To see how well the program is working, Evans is comparing the scores of participating students on their eighth-grade math and English SBACs with results from the rest of the state.
Evans has only finished analyzing the data on math scores, but has so far found that students in PACE districts outperformed their peers in non-participating districts across the board, starting in the second year of the program’s implementation.
But the her most notable finding? Special education students in PACE districts did basically as well as students who weren’t on special education plans.
That’s a startling result, because students with disabilities, non-white students, and low-income students consistently do worse on standardized tests than their more affluent, white, and non-disabled peers. Closing these so-called achievement gaps is a major aim – so far elusive – of most education reform efforts.
The results even stunned State Board of Education member Bill Duncan, who asked Evans when she presented her findings to the board if there were any caveats to her results.
“This looks breathtaking.
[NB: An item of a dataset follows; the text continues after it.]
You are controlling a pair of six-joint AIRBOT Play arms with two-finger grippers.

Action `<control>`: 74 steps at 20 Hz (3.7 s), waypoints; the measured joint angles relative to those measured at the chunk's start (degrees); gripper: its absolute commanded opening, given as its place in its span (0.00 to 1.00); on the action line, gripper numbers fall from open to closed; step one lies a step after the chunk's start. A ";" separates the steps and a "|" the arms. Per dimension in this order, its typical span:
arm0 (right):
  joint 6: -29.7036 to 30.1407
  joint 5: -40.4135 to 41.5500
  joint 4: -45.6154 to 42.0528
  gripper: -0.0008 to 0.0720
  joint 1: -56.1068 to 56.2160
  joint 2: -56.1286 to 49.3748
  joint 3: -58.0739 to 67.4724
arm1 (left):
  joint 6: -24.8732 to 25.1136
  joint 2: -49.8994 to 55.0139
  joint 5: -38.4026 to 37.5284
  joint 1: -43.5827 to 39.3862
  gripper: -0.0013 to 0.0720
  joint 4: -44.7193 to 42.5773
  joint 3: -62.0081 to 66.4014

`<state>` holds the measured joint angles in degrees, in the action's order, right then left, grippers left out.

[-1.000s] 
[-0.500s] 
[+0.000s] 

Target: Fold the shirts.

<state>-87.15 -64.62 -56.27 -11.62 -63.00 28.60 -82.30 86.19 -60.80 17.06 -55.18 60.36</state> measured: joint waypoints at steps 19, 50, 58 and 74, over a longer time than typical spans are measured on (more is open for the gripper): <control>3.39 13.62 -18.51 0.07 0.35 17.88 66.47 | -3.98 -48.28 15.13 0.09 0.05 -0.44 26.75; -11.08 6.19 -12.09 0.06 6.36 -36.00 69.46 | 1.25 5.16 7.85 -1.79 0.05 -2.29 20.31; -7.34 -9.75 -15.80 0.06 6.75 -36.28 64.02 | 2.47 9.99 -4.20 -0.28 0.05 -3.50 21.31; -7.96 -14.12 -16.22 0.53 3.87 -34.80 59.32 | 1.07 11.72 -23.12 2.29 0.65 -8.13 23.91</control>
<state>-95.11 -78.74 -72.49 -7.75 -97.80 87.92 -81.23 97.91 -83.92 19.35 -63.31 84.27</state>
This looks like a very big deal, and I’m just asking you, in order to say ‘nah, that’s not that big a deal,’ ” Duncan told Evans. “… Because you just don’t see this kind of result from education initiatives.”
And Evans does suggest caution when interpreting her results.
“There’s definitely positive effects for students with disabilities in PACE schools, but I don’t feel comfortable enough to say ‘and it’s closed the achievement gap’,” she said.
Evans said she needed to do a deeper dive to see what, specifically, schools that are piloting PACE might be doing to support special education students. And she noted that she didn’t have information about the types of disabilities students had.
But she said it made intuitive sense that a competency-based reform, which in large part centers on teaching at a student’s individual pace, would show gains for students with disabilities.
“What we might be seeing is an artifact of meeting students where they are at,” she said.
Evans crunched the numbers on the effects of PACE on low-income and minority students too, but said she didn’t find a statistically significant narrowing of the achievement gap for students on free and reduced lunch. And for minority kids, the sample size was too small.
Nine districts are currently piloting PACE, including Concord.
Concord Assistant Superintendent Donna Palley said the district was wrapping up its first full year of the program, but that it had already seen improvements in math.
“Certainly we’re seeing teachers excited about the work, developing performance assessments, and seeing students really engaged,” she said.